*EXERCISE*: The entries below contain a stretch that opens with the line containing "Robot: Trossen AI" and closes with the line containing "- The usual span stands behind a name"; set down that stretch exactly, both ends included, and nothing else.

··· EXERCISE MATERIAL

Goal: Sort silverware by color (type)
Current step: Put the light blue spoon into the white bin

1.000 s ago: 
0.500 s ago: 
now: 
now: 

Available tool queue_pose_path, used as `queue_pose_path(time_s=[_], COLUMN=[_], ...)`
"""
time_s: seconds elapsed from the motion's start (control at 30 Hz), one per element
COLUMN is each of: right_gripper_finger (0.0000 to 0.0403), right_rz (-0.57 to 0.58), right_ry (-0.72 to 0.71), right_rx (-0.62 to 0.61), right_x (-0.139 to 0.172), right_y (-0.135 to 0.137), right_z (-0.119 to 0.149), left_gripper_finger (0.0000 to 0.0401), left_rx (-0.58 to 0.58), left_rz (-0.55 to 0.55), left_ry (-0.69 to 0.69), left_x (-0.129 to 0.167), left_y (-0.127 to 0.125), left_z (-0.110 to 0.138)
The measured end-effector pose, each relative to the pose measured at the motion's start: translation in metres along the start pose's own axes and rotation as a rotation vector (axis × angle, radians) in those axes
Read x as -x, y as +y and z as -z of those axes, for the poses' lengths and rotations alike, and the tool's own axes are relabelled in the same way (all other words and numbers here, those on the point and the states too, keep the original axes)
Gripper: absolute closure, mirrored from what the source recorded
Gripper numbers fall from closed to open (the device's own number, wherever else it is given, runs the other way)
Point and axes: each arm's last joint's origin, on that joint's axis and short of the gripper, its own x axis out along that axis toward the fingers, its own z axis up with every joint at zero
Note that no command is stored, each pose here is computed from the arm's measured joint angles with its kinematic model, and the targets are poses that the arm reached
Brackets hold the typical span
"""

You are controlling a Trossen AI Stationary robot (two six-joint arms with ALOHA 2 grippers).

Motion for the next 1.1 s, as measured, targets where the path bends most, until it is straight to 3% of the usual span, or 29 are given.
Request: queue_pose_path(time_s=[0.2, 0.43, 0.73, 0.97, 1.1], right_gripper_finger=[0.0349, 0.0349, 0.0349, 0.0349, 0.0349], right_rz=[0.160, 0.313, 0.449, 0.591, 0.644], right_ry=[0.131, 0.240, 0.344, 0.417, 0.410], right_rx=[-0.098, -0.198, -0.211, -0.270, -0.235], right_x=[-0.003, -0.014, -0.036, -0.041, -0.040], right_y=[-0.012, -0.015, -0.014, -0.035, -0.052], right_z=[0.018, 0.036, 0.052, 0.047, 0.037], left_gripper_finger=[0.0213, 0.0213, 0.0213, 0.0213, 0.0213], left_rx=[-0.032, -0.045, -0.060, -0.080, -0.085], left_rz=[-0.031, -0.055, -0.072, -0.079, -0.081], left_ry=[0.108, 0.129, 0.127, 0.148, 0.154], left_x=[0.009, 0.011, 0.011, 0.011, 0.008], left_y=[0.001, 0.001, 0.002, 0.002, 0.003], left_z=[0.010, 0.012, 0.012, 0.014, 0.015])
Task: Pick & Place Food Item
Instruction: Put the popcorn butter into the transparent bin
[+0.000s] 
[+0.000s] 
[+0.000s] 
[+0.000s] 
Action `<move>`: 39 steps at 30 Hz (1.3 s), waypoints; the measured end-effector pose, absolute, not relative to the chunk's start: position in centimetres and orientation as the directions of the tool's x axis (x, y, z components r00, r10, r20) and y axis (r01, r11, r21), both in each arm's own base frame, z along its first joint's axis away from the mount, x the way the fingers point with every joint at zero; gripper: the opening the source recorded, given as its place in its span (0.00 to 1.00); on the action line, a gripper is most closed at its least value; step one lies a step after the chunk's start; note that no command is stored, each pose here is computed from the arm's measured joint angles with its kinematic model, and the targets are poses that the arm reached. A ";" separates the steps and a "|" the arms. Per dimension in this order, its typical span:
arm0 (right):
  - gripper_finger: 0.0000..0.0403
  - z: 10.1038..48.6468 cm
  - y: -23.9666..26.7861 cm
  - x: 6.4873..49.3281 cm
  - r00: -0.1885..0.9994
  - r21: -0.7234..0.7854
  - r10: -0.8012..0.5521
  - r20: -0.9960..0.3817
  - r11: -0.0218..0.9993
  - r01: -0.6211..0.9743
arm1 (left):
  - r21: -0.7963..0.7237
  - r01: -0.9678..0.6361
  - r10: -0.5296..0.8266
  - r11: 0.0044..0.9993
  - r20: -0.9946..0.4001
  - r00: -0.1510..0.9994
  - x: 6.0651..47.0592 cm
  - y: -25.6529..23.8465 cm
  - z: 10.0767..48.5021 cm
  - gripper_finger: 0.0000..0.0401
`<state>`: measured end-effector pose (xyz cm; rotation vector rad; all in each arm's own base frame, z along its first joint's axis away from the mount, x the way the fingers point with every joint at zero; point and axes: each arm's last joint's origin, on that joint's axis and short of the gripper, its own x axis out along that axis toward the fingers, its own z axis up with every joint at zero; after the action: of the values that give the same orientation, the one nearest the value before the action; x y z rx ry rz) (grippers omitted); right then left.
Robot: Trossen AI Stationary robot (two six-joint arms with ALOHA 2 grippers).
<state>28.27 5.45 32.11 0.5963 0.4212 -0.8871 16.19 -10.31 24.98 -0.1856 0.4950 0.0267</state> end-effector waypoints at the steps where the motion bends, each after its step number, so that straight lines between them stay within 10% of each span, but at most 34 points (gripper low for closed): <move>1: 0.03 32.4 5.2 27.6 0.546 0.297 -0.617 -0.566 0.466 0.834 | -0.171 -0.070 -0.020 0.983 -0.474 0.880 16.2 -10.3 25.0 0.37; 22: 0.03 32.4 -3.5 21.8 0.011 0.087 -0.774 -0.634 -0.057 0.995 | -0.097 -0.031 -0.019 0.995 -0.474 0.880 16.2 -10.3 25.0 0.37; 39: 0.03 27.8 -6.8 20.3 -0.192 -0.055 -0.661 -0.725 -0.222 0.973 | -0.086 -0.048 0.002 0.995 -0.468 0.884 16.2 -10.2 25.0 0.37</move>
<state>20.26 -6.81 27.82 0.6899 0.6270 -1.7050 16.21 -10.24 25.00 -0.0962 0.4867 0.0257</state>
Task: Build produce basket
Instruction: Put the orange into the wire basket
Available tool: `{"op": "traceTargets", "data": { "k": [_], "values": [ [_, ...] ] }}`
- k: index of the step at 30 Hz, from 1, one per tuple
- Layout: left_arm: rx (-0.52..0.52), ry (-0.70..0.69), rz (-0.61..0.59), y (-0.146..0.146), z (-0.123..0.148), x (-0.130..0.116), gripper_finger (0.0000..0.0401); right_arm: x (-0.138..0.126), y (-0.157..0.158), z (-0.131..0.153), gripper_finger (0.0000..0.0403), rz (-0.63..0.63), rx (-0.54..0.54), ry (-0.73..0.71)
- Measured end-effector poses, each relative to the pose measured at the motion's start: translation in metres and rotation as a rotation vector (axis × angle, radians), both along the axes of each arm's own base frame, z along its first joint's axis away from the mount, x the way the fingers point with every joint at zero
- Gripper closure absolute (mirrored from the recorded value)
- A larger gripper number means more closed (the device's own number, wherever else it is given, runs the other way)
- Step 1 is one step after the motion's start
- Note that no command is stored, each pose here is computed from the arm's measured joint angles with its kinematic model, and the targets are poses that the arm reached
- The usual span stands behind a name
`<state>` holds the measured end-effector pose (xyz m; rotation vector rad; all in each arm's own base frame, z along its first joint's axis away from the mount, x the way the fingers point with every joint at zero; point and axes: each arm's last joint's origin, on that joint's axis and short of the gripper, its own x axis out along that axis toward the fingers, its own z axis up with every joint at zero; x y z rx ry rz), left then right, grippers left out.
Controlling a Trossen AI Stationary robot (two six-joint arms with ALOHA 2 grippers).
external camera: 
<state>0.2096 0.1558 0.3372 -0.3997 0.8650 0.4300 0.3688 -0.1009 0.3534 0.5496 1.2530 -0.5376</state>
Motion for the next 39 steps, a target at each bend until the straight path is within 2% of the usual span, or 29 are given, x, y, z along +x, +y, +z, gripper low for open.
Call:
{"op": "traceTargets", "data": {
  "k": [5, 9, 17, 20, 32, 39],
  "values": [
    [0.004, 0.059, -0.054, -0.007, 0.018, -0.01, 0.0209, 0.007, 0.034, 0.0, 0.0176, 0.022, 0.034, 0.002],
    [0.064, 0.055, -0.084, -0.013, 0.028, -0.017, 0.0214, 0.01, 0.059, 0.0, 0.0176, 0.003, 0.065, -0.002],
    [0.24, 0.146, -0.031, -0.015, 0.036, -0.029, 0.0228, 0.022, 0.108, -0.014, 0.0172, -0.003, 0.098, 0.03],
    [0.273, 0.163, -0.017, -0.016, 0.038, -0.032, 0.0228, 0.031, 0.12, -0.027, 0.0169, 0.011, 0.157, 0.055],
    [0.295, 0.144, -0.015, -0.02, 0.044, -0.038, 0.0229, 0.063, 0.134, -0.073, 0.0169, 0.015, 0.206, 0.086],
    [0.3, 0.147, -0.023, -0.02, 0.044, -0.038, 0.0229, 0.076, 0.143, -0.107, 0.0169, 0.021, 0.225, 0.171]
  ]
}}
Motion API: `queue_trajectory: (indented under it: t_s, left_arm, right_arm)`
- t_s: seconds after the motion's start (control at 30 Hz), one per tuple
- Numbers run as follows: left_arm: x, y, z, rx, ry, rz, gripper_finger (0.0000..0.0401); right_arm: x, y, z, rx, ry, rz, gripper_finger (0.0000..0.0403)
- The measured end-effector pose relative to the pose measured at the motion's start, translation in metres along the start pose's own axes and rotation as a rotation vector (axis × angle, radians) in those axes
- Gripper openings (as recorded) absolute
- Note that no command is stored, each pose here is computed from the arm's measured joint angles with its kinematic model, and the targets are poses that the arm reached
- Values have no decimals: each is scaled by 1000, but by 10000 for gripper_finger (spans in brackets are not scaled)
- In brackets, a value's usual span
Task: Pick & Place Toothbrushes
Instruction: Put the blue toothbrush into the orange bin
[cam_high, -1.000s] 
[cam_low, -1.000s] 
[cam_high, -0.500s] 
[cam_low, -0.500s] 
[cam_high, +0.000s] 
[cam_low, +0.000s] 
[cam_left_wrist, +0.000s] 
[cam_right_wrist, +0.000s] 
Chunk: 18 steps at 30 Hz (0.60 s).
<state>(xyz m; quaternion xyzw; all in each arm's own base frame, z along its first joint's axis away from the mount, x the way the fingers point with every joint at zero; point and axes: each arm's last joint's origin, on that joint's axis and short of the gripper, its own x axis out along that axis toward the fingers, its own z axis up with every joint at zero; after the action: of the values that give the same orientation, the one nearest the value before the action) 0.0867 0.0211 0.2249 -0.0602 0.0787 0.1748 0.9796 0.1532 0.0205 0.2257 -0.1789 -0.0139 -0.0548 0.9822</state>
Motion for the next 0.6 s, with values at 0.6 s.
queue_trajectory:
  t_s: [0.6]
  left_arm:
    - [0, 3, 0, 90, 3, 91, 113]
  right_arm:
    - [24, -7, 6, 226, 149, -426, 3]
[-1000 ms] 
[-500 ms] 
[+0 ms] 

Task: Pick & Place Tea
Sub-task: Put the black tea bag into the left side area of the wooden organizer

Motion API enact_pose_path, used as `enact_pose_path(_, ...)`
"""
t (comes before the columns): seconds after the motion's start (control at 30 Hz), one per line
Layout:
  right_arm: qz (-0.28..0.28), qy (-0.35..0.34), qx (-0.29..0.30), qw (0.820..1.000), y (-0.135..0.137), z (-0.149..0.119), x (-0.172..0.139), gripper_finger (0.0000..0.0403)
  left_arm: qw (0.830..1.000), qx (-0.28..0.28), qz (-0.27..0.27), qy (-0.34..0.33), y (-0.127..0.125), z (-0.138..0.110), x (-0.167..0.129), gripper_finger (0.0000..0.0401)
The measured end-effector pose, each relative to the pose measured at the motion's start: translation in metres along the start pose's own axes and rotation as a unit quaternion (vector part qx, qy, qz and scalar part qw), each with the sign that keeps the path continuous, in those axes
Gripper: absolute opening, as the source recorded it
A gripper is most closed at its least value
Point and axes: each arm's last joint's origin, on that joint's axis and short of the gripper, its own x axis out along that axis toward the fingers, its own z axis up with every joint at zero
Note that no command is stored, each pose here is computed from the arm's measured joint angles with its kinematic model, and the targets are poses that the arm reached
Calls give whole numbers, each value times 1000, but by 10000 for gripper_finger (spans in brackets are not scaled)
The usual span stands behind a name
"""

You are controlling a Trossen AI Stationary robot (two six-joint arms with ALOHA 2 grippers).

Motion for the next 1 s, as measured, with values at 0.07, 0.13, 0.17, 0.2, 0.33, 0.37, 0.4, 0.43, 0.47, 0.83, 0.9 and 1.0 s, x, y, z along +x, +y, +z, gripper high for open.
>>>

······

*ANSWER FOR THE TASK*:
Robot: Trossen AI Stationary robot (two six-joint arms with ALOHA 2 grippers).
<state>28.27 5.45 32.11 0.5963 0.4212 -0.8871 16.19 -10.31 24.98 -0.1856 0.4950 0.0267</state> end-effector waypoints at the steps where the motion bends, each after its step number, so that straight lines between them stay within 10% of each span, but at most 34 points (gripper low for closed): <move>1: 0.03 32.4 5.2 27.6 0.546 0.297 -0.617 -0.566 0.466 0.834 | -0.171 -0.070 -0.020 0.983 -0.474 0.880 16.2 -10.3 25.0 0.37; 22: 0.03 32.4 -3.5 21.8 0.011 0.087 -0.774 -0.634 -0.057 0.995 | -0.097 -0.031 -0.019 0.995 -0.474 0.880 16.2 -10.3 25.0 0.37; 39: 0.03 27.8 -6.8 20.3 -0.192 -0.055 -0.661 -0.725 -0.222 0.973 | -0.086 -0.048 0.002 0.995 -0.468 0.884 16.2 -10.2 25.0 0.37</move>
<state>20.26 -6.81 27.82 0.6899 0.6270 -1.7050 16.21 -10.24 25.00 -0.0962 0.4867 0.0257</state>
Task: Build produce basket
Instruction: Put the orange into the wire basket
Available tool: `{"op": "traceTargets", "data": { "k": [_], "values": [ [_, ...] ] }}`
- k: index of the step at 30 Hz, from 1, one per tuple
- Layout: left_arm: rx (-0.52..0.52), ry (-0.70..0.69), rz (-0.61..0.59), y (-0.146..0.146), z (-0.123..0.148), x (-0.130..0.116), gripper_finger (0.0000..0.0401); right_arm: x (-0.138..0.126), y (-0.157..0.158), z (-0.131..0.153), gripper_finger (0.0000..0.0403), rz (-0.63..0.63), rx (-0.54..0.54), ry (-0.73..0.71)
- Measured end-effector poses, each relative to the pose measured at the motion's start: translation in metres and rotation as a rotation vector (axis × angle, radians), both along the axes of each arm's own base frame, z along its first joint's axis away from the mount, x the way the fingers point with every joint at zero
- Gripper closure absolute (mirrored from the recorded value)
- A larger gripper number means more closed (the device's own number, wherever else it is given, runs the other way)
- Step 1 is one step after the motion's start
- Note that no command is stored, each pose here is computed from the arm's measured joint angles with its kinematic model, and the targets are poses that the arm reached
- The usual span stands behind a name

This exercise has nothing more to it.